Description of the task:
Return, exactly and in full, the lines of the records below starting at the one with "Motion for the" and ending at the one with "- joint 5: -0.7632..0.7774", and no other lines.

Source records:
▼

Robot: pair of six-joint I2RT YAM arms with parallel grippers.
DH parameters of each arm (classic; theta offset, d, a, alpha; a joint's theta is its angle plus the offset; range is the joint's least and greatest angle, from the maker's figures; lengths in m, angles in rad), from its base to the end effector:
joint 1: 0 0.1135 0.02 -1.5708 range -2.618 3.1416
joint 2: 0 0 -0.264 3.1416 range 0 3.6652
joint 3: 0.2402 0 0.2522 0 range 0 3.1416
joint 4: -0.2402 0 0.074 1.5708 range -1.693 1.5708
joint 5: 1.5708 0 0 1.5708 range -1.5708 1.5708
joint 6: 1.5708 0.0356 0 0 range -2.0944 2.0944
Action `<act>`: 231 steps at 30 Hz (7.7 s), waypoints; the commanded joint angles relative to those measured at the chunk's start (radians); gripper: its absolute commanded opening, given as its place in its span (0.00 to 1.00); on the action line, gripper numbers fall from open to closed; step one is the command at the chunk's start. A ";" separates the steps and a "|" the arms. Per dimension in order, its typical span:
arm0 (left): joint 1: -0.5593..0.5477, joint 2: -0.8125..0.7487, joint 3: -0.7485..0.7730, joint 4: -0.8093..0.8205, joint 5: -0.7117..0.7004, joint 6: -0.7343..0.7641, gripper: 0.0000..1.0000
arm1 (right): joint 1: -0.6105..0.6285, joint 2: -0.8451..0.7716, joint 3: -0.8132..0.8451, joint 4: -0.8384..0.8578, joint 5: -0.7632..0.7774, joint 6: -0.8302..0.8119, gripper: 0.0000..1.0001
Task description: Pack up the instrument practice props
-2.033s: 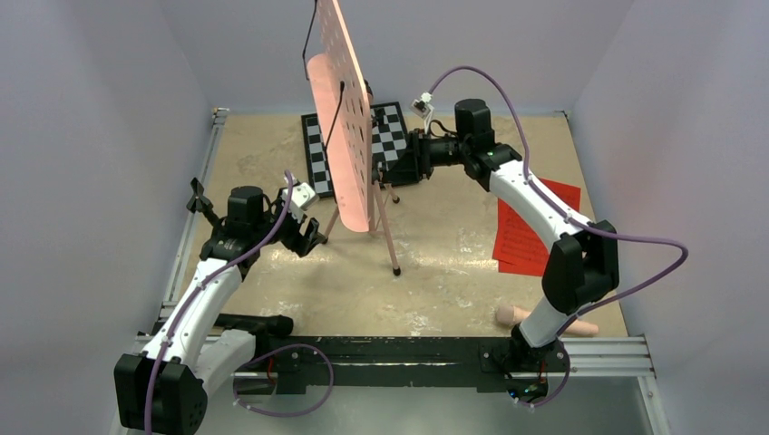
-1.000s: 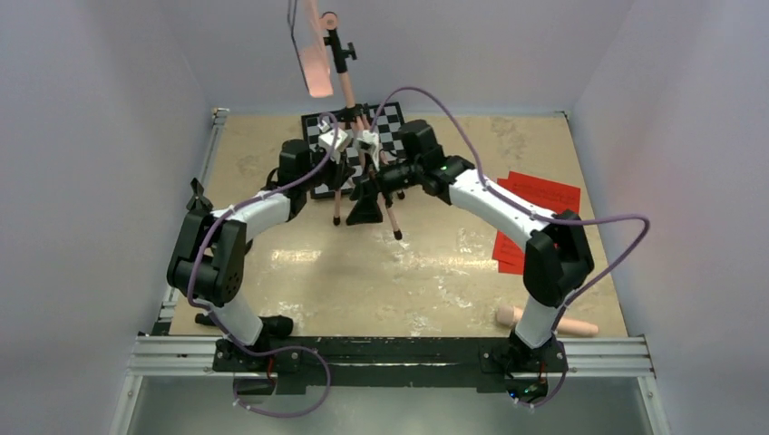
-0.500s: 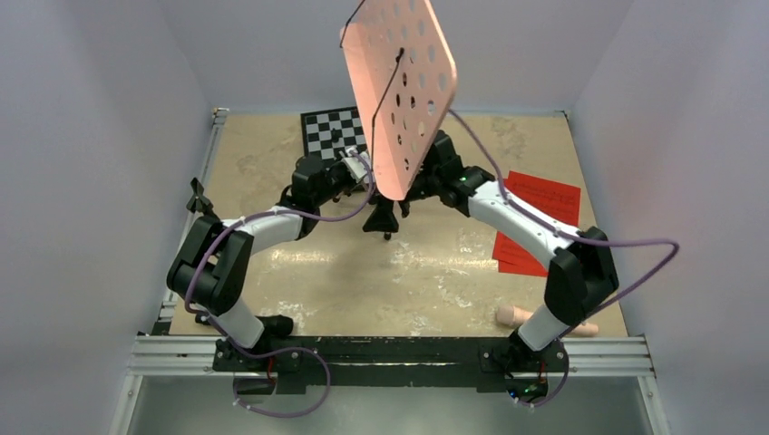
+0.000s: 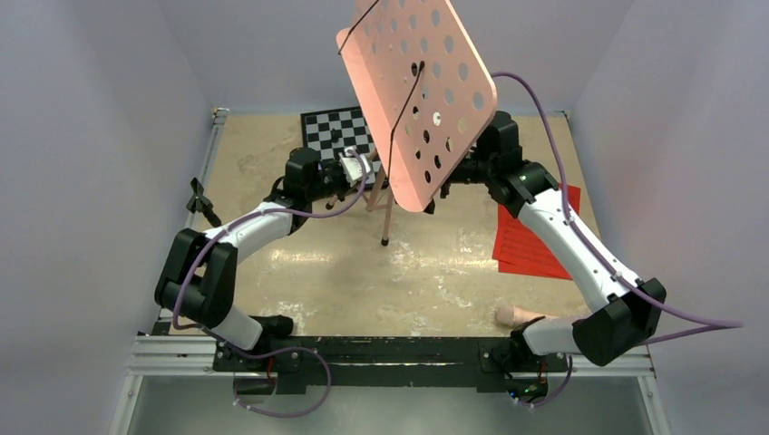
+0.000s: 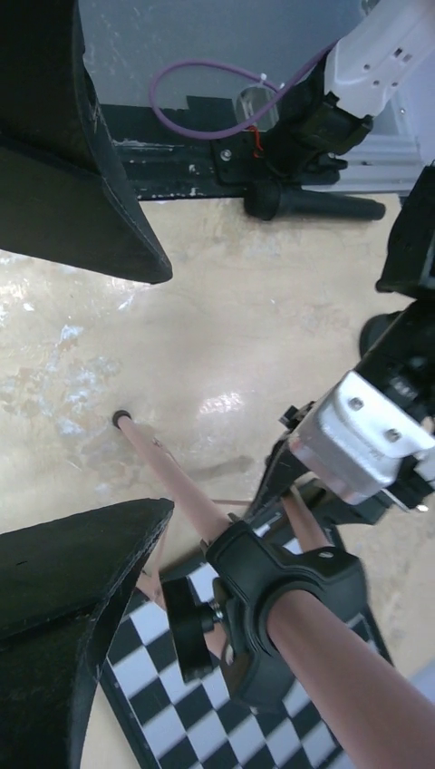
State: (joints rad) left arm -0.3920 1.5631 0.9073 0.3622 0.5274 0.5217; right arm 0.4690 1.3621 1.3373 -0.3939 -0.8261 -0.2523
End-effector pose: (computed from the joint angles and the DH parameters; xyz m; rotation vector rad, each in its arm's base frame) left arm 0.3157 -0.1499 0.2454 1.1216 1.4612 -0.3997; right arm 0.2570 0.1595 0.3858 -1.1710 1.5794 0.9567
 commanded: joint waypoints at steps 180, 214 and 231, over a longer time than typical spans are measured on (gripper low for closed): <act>0.166 0.159 0.282 -1.147 0.350 0.373 0.00 | -0.071 0.367 0.450 -0.075 -0.327 0.059 0.17; 0.166 0.186 0.311 -1.164 0.358 0.356 0.00 | -0.015 0.242 0.328 -0.097 -0.269 -0.134 0.39; 0.166 0.186 0.313 -1.166 0.371 0.339 0.00 | -0.022 0.277 0.279 -0.155 -0.107 -0.058 0.61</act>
State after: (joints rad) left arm -0.2276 1.6867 1.2552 -0.5980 1.0187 0.9546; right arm 0.4561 1.6489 1.6558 -0.5167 -1.0100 -0.3481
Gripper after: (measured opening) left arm 0.242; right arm 0.517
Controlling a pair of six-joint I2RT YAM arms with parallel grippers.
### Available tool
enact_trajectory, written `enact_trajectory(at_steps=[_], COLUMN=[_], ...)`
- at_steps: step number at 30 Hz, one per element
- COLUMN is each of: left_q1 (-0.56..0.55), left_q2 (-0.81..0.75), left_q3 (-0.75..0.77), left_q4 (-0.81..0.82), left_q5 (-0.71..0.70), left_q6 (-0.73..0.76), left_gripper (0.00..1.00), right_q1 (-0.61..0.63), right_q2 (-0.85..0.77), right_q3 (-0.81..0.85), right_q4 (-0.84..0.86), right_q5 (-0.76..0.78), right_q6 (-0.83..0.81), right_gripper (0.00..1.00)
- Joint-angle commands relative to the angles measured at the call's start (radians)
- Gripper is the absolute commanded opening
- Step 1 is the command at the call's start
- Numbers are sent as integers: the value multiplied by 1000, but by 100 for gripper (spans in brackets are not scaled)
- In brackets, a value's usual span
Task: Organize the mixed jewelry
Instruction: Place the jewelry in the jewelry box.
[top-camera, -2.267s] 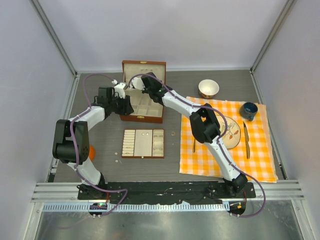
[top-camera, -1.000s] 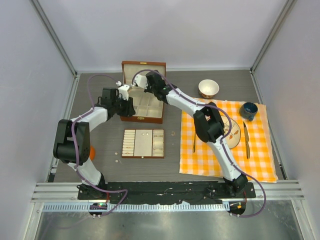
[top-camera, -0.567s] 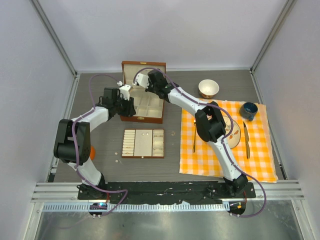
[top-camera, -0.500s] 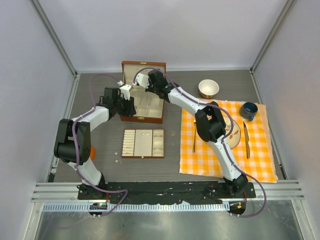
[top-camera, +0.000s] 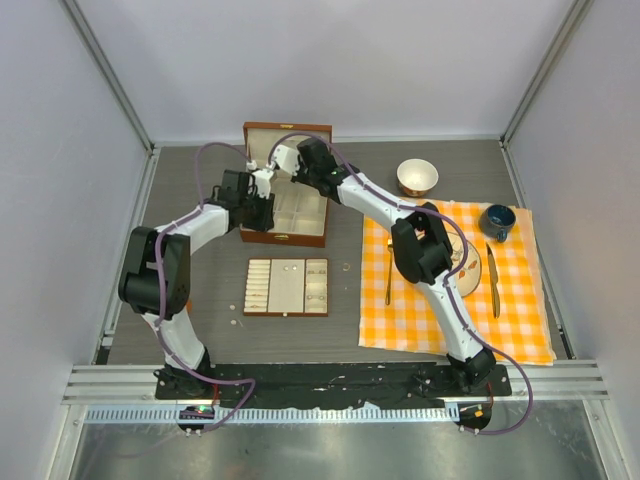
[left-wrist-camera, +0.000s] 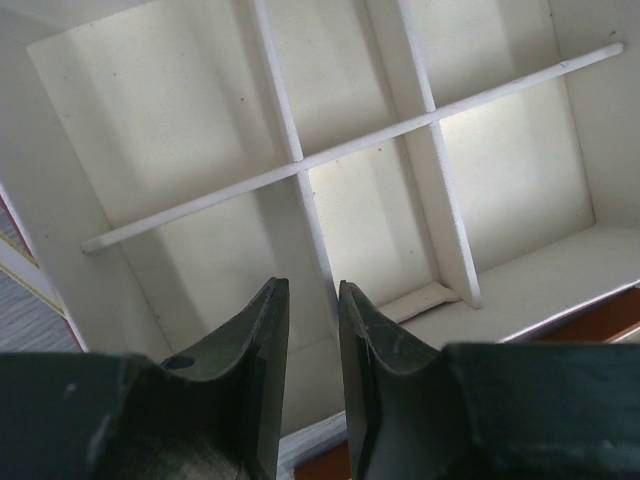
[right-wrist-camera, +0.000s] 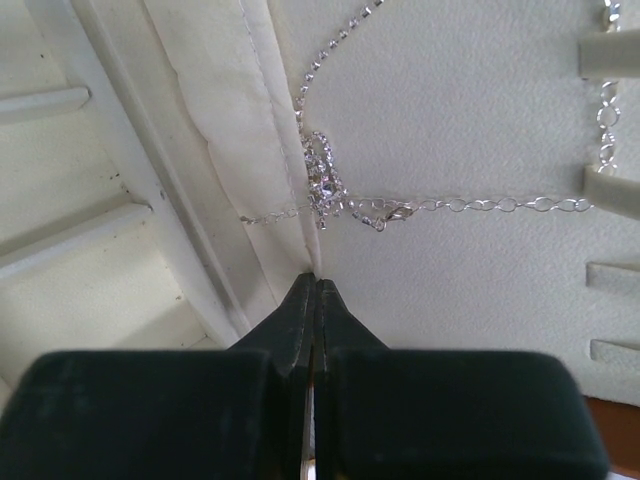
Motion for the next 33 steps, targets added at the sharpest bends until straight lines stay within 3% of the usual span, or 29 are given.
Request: enact_trajectory(at_steps=[1,14,33], left_q1=[-15,-56,-75], left_q2=[21,86,127], left_q3=[64,136,179], left_q4=[-26,-105,-136], left_q5=[-56,-125,-145], left_q6=[25,18,-15], left_gripper=[29,3,0], right_q1=[44,43,47], right_q2=[-17,-38,-41], right_q3=[-2,-23,-46], right_q4=[-79,-90,-116], right_q5=[-151,-165,-257], right_q6=[46,53,75], right_gripper=[1,1,1])
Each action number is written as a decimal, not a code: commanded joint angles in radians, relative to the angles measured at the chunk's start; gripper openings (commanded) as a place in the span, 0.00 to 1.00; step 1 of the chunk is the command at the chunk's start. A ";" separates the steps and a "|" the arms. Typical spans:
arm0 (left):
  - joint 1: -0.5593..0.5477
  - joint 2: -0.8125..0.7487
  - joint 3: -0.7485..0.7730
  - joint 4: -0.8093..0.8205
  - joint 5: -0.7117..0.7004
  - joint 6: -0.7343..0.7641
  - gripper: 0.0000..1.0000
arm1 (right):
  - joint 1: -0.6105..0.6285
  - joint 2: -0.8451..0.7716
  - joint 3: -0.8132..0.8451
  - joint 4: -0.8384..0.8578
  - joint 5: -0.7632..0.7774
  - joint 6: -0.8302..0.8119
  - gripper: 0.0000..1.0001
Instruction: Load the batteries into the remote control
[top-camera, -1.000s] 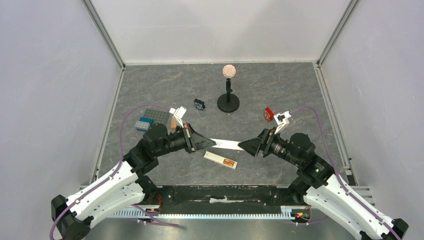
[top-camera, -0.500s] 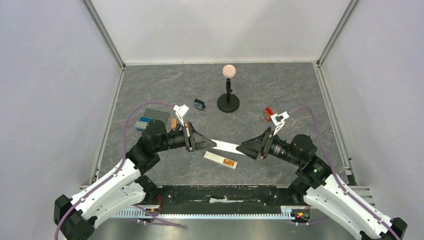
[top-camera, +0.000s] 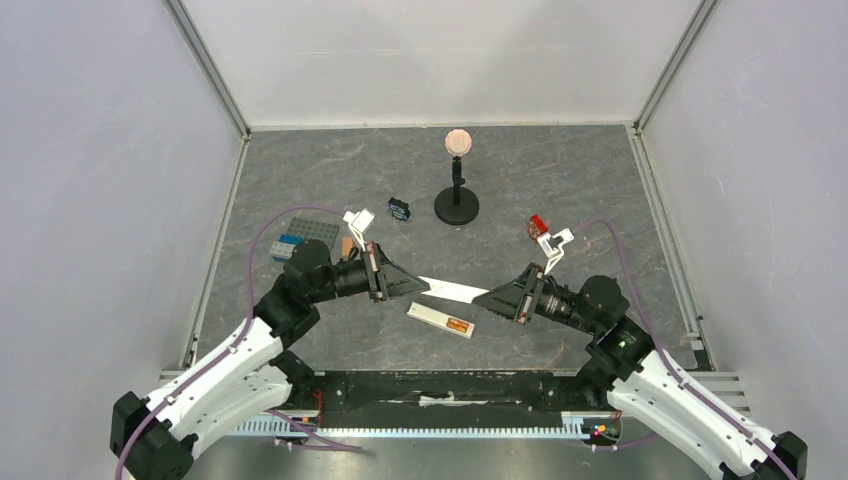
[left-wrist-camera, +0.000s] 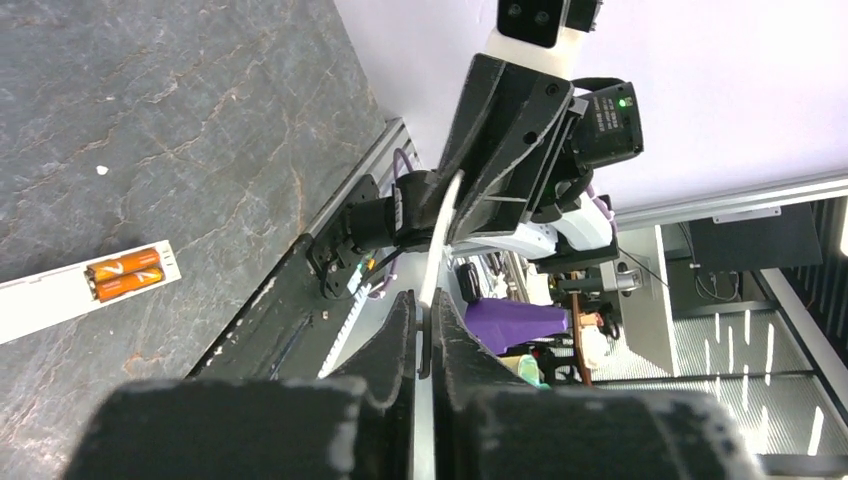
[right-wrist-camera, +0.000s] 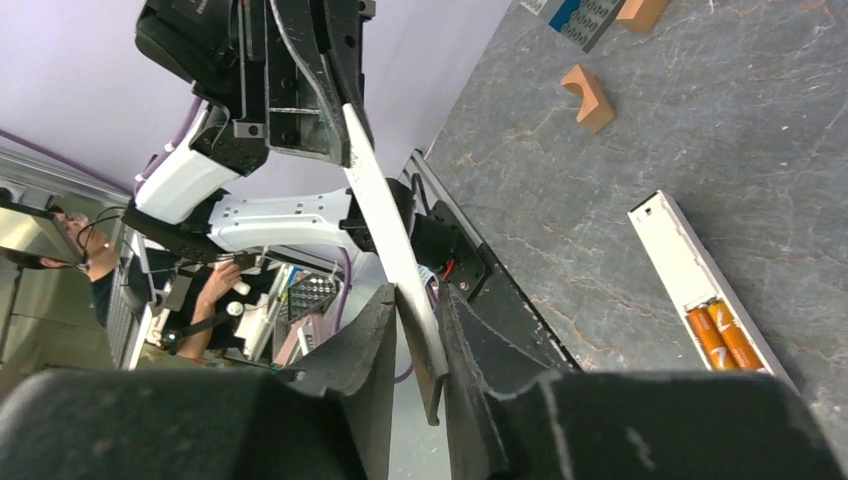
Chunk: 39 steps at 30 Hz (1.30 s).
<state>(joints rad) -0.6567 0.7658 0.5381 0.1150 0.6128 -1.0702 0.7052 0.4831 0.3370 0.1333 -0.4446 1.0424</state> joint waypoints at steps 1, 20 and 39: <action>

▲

Completed task:
Motion for the next 33 steps, targets added at the sharpest bends until straight lines stay within 3% of the usual span, or 29 are given.
Request: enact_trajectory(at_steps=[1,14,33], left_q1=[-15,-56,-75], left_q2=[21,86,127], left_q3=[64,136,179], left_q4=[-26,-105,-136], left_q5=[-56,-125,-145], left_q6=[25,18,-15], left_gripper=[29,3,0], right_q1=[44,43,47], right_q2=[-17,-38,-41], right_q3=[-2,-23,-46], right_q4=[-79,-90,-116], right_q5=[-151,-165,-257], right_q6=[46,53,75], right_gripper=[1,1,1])
Each action number is written as a decimal, not a code: commanded joint angles in radians, relative to the angles measured at the chunk's start; gripper openings (commanded) as a place in the span, 0.00 to 1.00; step 1 of the chunk is the command at the chunk's start. A ";" separates the steps and a "|" the arms. Typical spans:
arm0 (left):
  - joint 1: -0.5593..0.5477
  - joint 2: -0.8125..0.7487
  - joint 3: -0.7485..0.7730
  - joint 4: -0.8093..0.8205
  - joint 5: -0.7117..0.7004
  - joint 6: -0.7343..0.7641
  - gripper: 0.0000..1.0000
arm1 (right):
  - joint 1: -0.6105..0.6285
  - joint 2: -0.8451..0.7716
  - joint 3: -0.8132..0.8451
  - joint 4: -0.8384..0.8578
  - joint 5: -0.7632..0.7774

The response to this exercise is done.